### DATA RECORDS ###

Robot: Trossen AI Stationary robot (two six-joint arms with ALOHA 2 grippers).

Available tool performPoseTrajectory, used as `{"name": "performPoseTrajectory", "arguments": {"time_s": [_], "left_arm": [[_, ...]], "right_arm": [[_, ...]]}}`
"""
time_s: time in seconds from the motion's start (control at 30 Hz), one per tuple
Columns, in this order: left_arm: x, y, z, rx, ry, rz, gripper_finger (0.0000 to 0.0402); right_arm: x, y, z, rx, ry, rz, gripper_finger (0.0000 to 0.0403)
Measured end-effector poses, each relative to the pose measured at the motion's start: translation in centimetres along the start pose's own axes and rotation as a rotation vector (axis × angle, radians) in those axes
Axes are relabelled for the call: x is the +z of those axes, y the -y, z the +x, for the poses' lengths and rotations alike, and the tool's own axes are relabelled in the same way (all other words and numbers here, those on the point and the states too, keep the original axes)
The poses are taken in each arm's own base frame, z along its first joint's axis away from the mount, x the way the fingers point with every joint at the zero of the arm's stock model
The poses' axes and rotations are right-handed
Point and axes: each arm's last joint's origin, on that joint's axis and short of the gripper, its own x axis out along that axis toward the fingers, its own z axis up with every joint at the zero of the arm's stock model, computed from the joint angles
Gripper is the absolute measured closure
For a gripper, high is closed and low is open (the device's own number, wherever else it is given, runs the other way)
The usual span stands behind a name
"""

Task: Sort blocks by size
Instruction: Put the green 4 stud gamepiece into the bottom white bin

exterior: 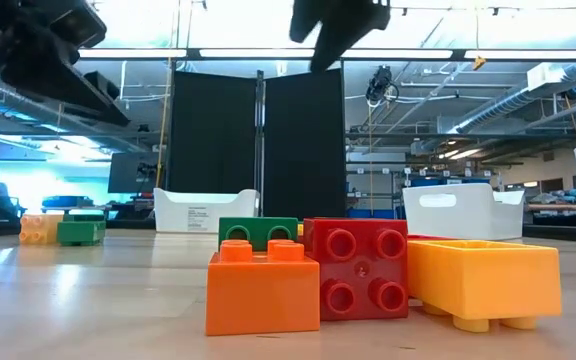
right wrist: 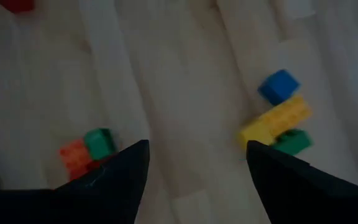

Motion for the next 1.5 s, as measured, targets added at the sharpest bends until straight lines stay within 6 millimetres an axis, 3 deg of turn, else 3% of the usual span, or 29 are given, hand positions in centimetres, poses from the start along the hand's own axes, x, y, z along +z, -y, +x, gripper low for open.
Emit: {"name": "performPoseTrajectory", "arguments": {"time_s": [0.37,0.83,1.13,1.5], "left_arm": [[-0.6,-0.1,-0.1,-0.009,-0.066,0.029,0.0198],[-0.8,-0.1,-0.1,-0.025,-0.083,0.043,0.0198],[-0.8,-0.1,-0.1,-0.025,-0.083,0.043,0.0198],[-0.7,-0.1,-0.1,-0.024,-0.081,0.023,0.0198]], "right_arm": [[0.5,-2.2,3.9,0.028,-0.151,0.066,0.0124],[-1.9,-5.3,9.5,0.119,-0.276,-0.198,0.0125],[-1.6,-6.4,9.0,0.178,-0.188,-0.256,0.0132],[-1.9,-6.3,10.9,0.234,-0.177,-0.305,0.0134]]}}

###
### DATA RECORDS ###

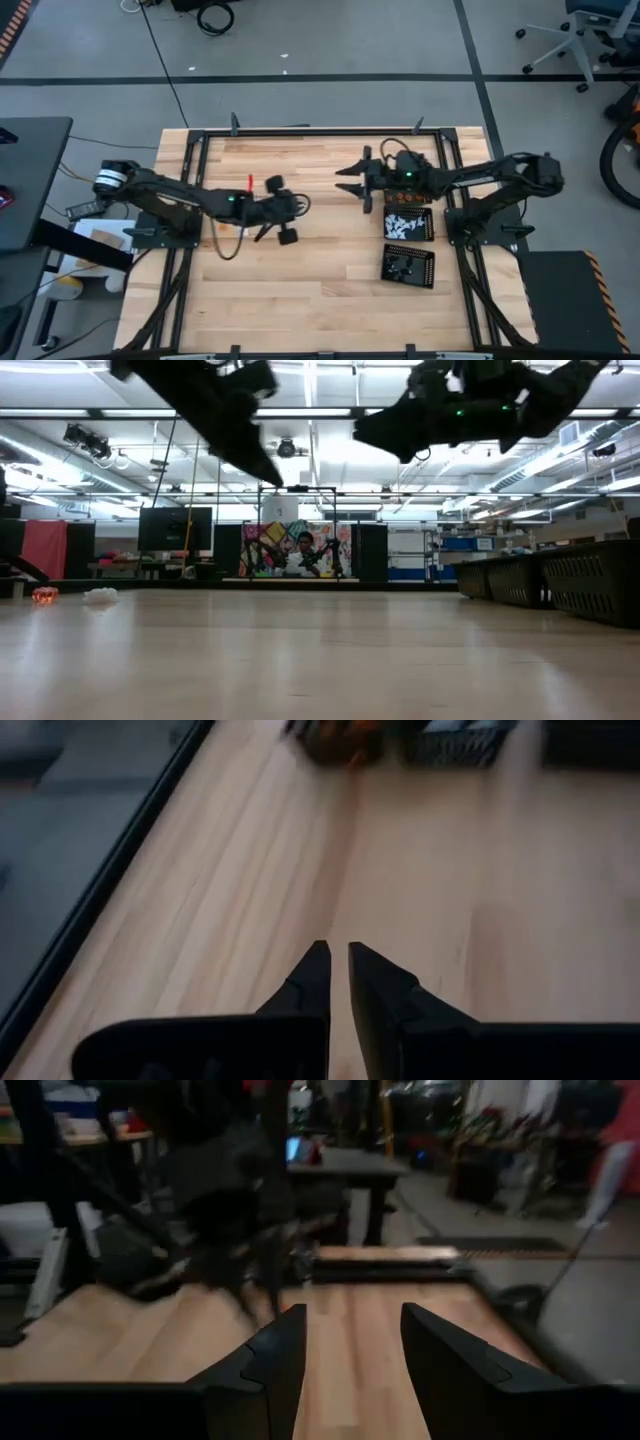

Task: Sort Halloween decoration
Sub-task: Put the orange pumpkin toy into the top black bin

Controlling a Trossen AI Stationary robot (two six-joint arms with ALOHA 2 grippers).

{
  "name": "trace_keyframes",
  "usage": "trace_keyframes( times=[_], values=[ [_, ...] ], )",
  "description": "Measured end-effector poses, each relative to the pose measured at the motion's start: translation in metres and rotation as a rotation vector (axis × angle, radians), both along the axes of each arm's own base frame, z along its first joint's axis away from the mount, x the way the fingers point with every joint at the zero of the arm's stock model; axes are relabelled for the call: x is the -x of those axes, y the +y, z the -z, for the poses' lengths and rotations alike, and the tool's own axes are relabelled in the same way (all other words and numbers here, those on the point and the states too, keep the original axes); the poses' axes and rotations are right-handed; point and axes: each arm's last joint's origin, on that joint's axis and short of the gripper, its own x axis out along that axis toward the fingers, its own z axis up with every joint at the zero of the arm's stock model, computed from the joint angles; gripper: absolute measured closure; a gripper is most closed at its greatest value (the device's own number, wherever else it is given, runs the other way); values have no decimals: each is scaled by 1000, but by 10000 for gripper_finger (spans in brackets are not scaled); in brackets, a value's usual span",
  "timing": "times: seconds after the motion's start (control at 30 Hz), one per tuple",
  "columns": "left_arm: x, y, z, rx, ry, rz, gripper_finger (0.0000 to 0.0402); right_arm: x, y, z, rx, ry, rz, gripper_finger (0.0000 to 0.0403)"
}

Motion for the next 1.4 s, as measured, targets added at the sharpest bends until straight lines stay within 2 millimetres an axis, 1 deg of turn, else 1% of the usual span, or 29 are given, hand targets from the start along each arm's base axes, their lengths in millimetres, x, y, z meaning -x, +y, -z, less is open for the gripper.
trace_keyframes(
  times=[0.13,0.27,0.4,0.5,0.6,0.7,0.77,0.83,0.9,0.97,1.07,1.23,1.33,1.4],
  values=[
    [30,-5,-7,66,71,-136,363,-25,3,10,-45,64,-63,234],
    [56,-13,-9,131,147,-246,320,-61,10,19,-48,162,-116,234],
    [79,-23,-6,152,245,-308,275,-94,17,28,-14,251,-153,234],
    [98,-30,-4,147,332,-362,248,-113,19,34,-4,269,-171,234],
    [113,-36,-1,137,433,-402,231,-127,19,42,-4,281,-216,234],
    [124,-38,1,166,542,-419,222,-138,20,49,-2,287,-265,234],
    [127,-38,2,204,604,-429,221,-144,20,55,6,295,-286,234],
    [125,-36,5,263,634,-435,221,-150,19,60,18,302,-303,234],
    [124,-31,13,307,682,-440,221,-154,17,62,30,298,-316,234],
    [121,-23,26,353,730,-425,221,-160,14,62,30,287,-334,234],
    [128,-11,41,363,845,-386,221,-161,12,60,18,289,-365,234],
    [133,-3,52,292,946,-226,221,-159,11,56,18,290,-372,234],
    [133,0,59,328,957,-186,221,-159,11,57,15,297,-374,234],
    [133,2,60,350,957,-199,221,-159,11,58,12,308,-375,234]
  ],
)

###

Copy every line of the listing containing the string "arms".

Robot: Trossen AI Stationary robot (two six-joint arms with ALOHA 2 grippers).
Controlling a Trossen AI Stationary robot (two six-joint arms with ALOHA 2 grippers).

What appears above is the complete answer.